▸ **GOAL OF THE EXERCISE**:
What you return must be the complete listing, unchanged.

▸ **INFORMATION SUPPLIED**:
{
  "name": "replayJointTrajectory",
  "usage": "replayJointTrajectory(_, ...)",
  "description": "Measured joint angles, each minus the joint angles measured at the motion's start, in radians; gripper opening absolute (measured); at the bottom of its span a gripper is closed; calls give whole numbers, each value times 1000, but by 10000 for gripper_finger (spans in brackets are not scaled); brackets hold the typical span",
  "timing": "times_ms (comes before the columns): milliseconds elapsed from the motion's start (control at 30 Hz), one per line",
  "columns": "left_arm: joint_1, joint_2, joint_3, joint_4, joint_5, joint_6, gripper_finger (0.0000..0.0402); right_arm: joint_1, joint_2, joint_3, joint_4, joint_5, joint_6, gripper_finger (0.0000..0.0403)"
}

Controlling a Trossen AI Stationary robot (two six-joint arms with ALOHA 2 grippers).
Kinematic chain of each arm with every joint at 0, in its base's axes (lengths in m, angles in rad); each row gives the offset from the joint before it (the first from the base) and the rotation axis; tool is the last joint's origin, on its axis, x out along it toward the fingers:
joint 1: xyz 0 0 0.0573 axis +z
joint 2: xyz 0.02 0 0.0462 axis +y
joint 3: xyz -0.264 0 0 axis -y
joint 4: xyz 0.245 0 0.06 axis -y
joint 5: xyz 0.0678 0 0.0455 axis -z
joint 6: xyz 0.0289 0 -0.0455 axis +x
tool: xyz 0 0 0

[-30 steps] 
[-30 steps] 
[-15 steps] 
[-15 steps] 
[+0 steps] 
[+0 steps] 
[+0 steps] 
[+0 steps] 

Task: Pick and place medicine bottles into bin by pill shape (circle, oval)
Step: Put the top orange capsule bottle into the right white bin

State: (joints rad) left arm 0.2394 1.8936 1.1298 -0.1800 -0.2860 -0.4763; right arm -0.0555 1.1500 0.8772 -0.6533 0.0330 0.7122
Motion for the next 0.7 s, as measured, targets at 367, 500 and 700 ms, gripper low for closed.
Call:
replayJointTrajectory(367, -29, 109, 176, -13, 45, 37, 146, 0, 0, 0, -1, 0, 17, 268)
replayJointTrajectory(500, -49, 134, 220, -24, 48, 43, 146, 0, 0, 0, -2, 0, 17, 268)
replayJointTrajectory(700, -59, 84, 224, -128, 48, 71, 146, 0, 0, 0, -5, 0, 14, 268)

▸ **COMPLETED TASK**:
{
  "name": "replayJointTrajectory",
  "usage": "replayJointTrajectory(_, ...)",
  "description": "Measured joint angles, each minus the joint angles measured at the motion's start, in radians; gripper opening absolute (measured); at the bottom of its span a gripper is closed; calls give whole numbers, each value times 1000, but by 10000 for gripper_finger (spans in brackets are not scaled); brackets hold the typical span",
  "timing": "times_ms (comes before the columns): milliseconds elapsed from the motion's start (control at 30 Hz), one per line",
  "columns": "left_arm: joint_1, joint_2, joint_3, joint_4, joint_5, joint_6, gripper_finger (0.0000..0.0402); right_arm: joint_1, joint_2, joint_3, joint_4, joint_5, joint_6, gripper_finger (0.0000..0.0403)"
}

Controlling a Trossen AI Stationary robot (two six-joint arms with ALOHA 2 grippers).
Kinematic chain of each arm with every joint at 0, in its base's axes (lengths in m, angles in rad); each row gives the offset from the joint before it (the first from the base) and the rotation axis; tool is the last joint's origin, on its axis, x out along it toward the fingers:
joint 1: xyz 0 0 0.0573 axis +z
joint 2: xyz 0.02 0 0.0462 axis +y
joint 3: xyz -0.264 0 0 axis -y
joint 4: xyz 0.245 0 0.06 axis -y
joint 5: xyz 0.0678 0 0.0455 axis -z
joint 6: xyz 0.0289 0 -0.0455 axis +x
tool: xyz 0 0 0

[-30 steps] 
[-30 steps] 
[-15 steps] 
[-15 steps] 
[+0 steps] 
[+0 steps] 
[+0 steps] 
[+0 steps] 

Task: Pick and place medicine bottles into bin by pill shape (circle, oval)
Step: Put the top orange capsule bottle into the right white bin

State: (joints rad) left arm 0.2394 1.8936 1.1298 -0.1800 -0.2860 -0.4763; right arm -0.0555 1.1500 0.8772 -0.6533 0.0330 0.7122
Motion for the next 0.7 s, as measured, targets at 367, 500 and 700 ms, gripper low for closed.
Call:
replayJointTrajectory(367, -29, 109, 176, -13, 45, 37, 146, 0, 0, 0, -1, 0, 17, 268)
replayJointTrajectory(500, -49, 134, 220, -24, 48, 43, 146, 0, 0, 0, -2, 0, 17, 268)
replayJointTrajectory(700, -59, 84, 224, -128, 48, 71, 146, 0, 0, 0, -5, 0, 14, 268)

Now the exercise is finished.